Apart from its span and aspect ratio, the wing had two other unusual features. A combination of the then new NACA profiles used gave the wing more camber at the tip. Since higher camber airfoils stall at greater angles of attack measured from the zero-lift line, the combination of higher camber and washout means that the stall develops inboard and that the ailerons, on the unstalled outer wing, retain lateral control and can prevent entry into a spin. This is now a standard sailplane design feature but was new in the 1930s. The other unusual and possibly unique wing feature was that the dihedral of the outer panels (there was none inboard) could be varied in flight though large angles (+8.5/-4.4). The intention was to investigate the effects of outer wing dihedral on handling.

The wing was set on top of the forward fuselage or pod, which ended just aft of the trailing edge. The pilot's seat was ahead of the leading edge, with a canopy that ran back into the wing. The canopy and part of the surrounding upper fuselage was removed for access. There was a shallow landing skid under most of the pod. Take-offs were made from a four-wheeled dolly, left behind after launch. A slender, light magnesium alloy (electron metal) tube ran aft from the top of the pod, carrying the empennage, which had ply covered fixed surfaces and fabric covered control surfaces.
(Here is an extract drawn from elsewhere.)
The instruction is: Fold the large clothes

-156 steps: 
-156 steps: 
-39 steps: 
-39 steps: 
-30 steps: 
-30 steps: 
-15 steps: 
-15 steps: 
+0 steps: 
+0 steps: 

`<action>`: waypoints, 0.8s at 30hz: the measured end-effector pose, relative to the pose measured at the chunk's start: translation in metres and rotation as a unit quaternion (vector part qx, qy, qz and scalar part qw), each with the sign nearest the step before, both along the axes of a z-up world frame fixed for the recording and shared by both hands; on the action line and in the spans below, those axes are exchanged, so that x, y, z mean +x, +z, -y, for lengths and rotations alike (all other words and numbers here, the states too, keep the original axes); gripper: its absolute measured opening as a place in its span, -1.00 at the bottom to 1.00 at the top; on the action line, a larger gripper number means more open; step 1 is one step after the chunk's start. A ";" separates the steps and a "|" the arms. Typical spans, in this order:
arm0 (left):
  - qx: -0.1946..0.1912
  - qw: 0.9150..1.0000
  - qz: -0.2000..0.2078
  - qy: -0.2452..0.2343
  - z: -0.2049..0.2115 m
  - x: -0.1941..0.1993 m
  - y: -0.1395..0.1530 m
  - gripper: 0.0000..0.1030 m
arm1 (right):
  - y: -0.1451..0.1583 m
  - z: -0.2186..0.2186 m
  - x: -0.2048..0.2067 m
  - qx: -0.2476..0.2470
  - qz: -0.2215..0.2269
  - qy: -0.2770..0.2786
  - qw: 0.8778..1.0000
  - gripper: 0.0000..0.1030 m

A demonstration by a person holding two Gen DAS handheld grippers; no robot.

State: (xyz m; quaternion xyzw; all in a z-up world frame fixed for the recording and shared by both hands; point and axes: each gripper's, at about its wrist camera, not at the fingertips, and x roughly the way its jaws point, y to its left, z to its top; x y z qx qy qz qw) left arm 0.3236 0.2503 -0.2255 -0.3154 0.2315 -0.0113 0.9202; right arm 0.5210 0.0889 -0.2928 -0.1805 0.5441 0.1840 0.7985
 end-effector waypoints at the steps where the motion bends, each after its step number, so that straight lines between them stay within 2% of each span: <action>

The horizontal surfaces, set forward of the fin were straight tapered with rounded tips; the fin, which extended above and below the boom carried a large, almost semi-circular rudder.

==Operational history==

The Cirrus, flown by Bernard Flinsch, set a new world record out and return distance in 1938, flying 306 km (190 mi) from Bremen to Lübeck and back. Damaged in a launch accident, it was rebuilt with a revised pod and redesignated the D-30B. In June 1939 Flinsch flew it 406 km (252 mi).

The Cirrus did not survive World War II.

==Variants==
- D-30
  Original version.
- D-30b
  Rebuilt after launch accident; improved pod shape.
- D-31
  Planned, unbuilt two seat version.